I will confess that my trips to the US and UK over the past six weeks certainly saw FX options figure higher in my conversations than perhaps I thought it would, but there are nuances that need to be understood before making any grand statement.
Certainly, I believe that those pushing automation in FX options are facing less resistance from incumbents than their peers in FX swaps. I have mentioned before that there is a subset of FX swaps traders that are reactionary, and view e-trading with something more than suspicion – indeed someone said to me recently that that mood is infecting a younger generation, who hold the same view – and that is, no doubt, partly responsible for a slower take up than forecast in e-trading.
Meanwhile, FX options traders, with perhaps a more quant background (and predecessors in senior positions in the overall e-FX business) are more open to the benefits. It is probably also noteworthy that FX options traders have a lot more detail to attend to than swaps traders, therefore automation can help them with a lot of the regular tasks involved in pricing.
The reality is, of course, that both markets are automating, maybe not at pace, but certainly in steady fashion, but which one is moving faster?
The answer depends upon if you look at the market overall, or segments of it. In the dealer-to-client space, I would argue that FX swaps is already largely automated, a large number of buy side firms execute on a platform of some sort and most players are able to publish a pricing curve on a streaming basis. In FX options, meanwhile, the more bespoke nature of the product, means that automation is only really just getting going – but it is making some noise.
In the inter-dealer space, both remain, anecdotally, largely manual, with voice brokers still dominant at around 40% in FX swaps and 20% of volume in FX options. In swaps, the initiatives around the inter-dealer space continue to work their way into the consciousness of the market, in options, we still really await the first dealer-to-dealer platform that isn’t hybrid.

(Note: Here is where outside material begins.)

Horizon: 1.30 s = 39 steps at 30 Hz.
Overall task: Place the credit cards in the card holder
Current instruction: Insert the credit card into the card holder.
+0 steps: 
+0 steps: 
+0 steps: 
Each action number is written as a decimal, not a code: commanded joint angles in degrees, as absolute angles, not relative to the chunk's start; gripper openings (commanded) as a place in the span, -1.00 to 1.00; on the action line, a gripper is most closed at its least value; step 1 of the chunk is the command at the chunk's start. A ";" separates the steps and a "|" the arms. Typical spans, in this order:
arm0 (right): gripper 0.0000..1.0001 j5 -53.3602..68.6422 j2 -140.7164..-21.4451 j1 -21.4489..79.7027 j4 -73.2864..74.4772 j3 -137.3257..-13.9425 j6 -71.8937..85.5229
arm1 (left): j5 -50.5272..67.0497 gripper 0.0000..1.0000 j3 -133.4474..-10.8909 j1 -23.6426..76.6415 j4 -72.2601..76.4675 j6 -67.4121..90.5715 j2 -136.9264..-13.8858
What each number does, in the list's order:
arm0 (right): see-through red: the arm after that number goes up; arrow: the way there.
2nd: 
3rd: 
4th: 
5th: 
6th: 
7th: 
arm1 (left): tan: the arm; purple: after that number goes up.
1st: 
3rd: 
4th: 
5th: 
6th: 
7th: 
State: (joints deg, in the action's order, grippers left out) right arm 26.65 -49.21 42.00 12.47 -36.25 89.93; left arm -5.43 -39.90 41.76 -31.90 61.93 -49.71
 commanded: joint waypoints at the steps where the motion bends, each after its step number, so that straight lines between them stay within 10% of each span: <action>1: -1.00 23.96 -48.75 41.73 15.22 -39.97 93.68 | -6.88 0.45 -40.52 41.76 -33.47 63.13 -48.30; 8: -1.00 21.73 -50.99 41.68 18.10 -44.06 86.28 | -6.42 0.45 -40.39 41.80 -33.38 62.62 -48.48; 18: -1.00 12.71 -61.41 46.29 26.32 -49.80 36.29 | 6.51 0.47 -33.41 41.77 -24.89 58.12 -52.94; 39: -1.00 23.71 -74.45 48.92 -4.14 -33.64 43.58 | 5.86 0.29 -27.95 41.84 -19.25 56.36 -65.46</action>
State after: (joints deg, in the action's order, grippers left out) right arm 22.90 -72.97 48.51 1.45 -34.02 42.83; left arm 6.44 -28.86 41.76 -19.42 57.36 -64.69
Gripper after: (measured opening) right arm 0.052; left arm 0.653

The driver of change – whether the people on the dealers’ desks like it or not – will be regulation, however we remain in the early stages of change. Certainly options are prepared for clearing better than swaps – again it is regulatory-driven – but the latter is not far behind. The capital impact of the regulations will also play out to a larger degree I suspect in swaps than in options, and that may drive change quicker.
The return of volatility and interest rate differentials is providing a boost to both markets and this may, if revenues remain strong, provide something of a obstacle in the automation process, but the direction of travel is clear. And this brings me to the question raised at the start – will the FX options market overtake FX swaps in the automation stakes?
I will admit to being genuinely surprised at the number of people talking to me about what they were doing in FX options, and there seems to be more enthusiasm for automation there in general
At face value, I don’t think so. The noise we are hearing in FX options is very much down to it being the first stage – automation on the client side always attracts more attention – but it remains significantly behind the FX swaps market. In the inter-dealer space, which dominates both markets, swaps is again in front in terms of the technology offerings, but in terms of dealer support, it is much more even.
One thing that should not be overlooked is momentum. I will admit to being genuinely surprised at the number of people talking to me about what they were doing in options, and there seems to be more enthusiasm for automation there in general. This could create a much more urgent catalyst for change, largely because the dealers at the centre of the business are on-board.
The bottom line of course, is that I don’t believe any sceptic of automation in either market will survive very long – even if they are making a shedload of money – because the biggest beast of all, the customer base, is waking up to the benefits.
Ultimately, in both markets it is a workflow matter, because all sides benefit from greater efficiency in processing. To get there means more e-trading, and for all the hold-outs in the industry at the moment, traders (and sales) in FX swaps and options better get used to using the technology. It has already been proven that, providing skill sets can be adjusted, automation doesn’t diminish the number of people working in the business – thus it really becomes a question for each individual; do they want to be part of the industry going forward?